Non è stata considerata rilevante ai fini del giudizio la circostanza che le e.mails non avevano un contenuto commerciale, ma informativo-educativo. Lo scopo di Hamidi era infatti quello di rendere note ai dipendenti, attraverso tali comunicazioni, le politiche laboristiche della Intel, insegnando agli stessi come difendersi da eventuali abusi (NOTA 2).
Tale aspetto era stato evidenziato da Yochai Benkler, professore dell'Università di New York esperto in diritto delle comunicazioni, il quale si era dichiarato infastidito dal fatto che nel caso Intel vs. Hamidi un diritto di proprietà virtuale era prevalso sul primo emendamento ("A case of spam and free speech at Intel" - New York Times - December 11, 1998 ).

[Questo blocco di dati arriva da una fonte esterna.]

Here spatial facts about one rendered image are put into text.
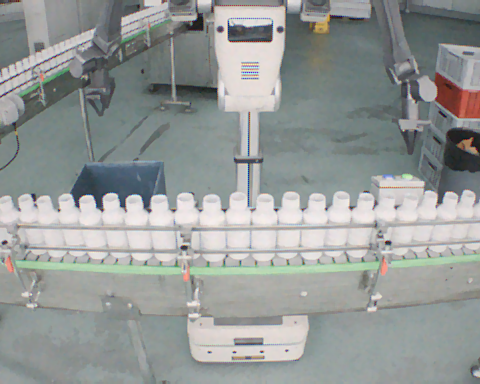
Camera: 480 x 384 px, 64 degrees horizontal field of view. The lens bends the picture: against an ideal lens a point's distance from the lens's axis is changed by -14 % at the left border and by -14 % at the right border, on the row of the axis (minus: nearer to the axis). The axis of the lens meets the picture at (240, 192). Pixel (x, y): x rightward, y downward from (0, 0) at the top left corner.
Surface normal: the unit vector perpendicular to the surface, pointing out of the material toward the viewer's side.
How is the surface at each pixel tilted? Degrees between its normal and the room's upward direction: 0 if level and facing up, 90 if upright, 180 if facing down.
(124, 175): 90
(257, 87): 90
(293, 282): 90
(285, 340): 90
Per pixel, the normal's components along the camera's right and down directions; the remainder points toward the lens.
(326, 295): 0.01, 0.55
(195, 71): -0.30, 0.52

Secondo Benkler, collegando il suo sistema informatico ad internet, la società si sarebbe unita ad una rete di comunicazione pubblica, quindi non dovrebbe essere consentito ad una Corte di "far tacere gli altoparlanti" (NOTA 3). Internet rappresenta infatti uno strumento molto potente per la democrazia, che dà a chi non potrebbe permetterselo la capacità di far sentire le sue ragioni.

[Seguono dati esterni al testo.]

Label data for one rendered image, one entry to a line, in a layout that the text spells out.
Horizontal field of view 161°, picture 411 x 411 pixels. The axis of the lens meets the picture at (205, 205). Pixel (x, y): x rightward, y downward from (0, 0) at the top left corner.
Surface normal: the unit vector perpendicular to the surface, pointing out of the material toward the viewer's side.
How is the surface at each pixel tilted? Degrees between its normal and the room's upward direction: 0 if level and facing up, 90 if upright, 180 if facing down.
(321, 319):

Lo studioso ha inoltre rilevato che fino ad allora le cause contro lo spamming riguardavano tipicamente i messaggi commerciali: la differenza sostanziale, nel caso in oggetto, era che i messaggi non contenevano pubblicità, ma idee. Quindi, la Corte avrebbe dovuto tutelare maggiormente Hamidi.
Sembrerebbe invece che sul diritto di questo soggetto a manifestare la propria opinione in merito alle politiche di impiego della Intel, usando il mezzo della posta elettronica per comunicare il suo punto di vista, siano prevalsi gli interessi della grande e potente corporazione americana.

Conclusioni
Questo caso potrebbe creare un precedente importante, allargando il significato della nozione di spamming anche alla spedizione di e.mails non sollecitate a contenuto non commerciale. Potrebbe però rappresentare anche un precedente contrario alla filosofia di internet e ai principi costituzionali in materia di libertà, in quanto indubbiamente, con l'orientamento espresso nella decisione di appello, la giustizia americana ha stabilito delle limitazioni alla libertà di pensiero, vietando a K.K. Hamidi di manifestare e comunicare le proprie opinioni attraverso la posta elettronica.

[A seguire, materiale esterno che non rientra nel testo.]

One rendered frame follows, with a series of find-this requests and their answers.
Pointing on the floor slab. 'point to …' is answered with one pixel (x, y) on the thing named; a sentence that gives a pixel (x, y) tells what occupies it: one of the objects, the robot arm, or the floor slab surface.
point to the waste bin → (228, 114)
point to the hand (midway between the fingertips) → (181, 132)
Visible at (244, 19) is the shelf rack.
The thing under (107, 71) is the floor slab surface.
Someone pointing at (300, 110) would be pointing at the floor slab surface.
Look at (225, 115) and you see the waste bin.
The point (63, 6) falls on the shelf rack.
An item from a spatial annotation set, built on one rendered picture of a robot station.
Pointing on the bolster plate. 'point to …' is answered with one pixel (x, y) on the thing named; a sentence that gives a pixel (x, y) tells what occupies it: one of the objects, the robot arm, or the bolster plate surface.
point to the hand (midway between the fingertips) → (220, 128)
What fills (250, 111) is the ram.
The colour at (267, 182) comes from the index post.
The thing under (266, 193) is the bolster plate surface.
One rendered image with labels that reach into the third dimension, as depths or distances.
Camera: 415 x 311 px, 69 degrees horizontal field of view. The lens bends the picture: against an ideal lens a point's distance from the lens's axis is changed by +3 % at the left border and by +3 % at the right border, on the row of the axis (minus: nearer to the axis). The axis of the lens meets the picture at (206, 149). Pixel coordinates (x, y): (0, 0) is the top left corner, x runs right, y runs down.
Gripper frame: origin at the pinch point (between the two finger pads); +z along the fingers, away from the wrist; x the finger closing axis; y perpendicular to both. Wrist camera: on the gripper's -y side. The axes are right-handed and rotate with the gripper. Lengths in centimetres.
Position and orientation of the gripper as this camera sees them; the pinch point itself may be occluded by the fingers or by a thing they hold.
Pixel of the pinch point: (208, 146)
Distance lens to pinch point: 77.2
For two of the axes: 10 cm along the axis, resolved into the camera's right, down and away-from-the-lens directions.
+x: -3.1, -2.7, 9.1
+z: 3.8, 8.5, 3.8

Per leggere la decisione di appello vai a:
http://www.eff.org/Cases/Intel_v_Hamidi/20011211_appellate_decision.html

Per leggere il testo integrale delle dichiarazioni di Hamidi e degli atti processuali visita i siti: www.intelhamidi.com e www.faceintel.com


NOTE
(1) Free flow of information and communication on the Internet is fully guaranteed by United States constitution. Intel cannot write the constitution for Cyberspace. The Internet is a public domain and delivery of a public speech to the public on this public ground is 100% legal and constitutional. As no one can claim trespass on any part of a public highway, Intel can not claim trespass on the Internet, which is an information superhighway.
(2) My e-mail messages to Intel employees have always been what I believe to be educational, informational, and a true and accurate assessment of faults and shortcomings in Intel's Human Resources policies and practices.
(3) By agreeing to connect to the Internet, Benkler argued, Intel joined a sort of public network and should not, therefore, be allowed by a court to silence speakers on it. "With Hamidi, you have here a pamphleteer," Benkler said. "Maybe he's even offensive to some people. But he is a person with a political agenda of reaching a large constituency, the employees of Intel. This is what we would hope for with the Internet. Let them decide if he's a weirdo or someone to listen to." (December 11, 1998 - New York Times - "A case of spam and free speech at Intel"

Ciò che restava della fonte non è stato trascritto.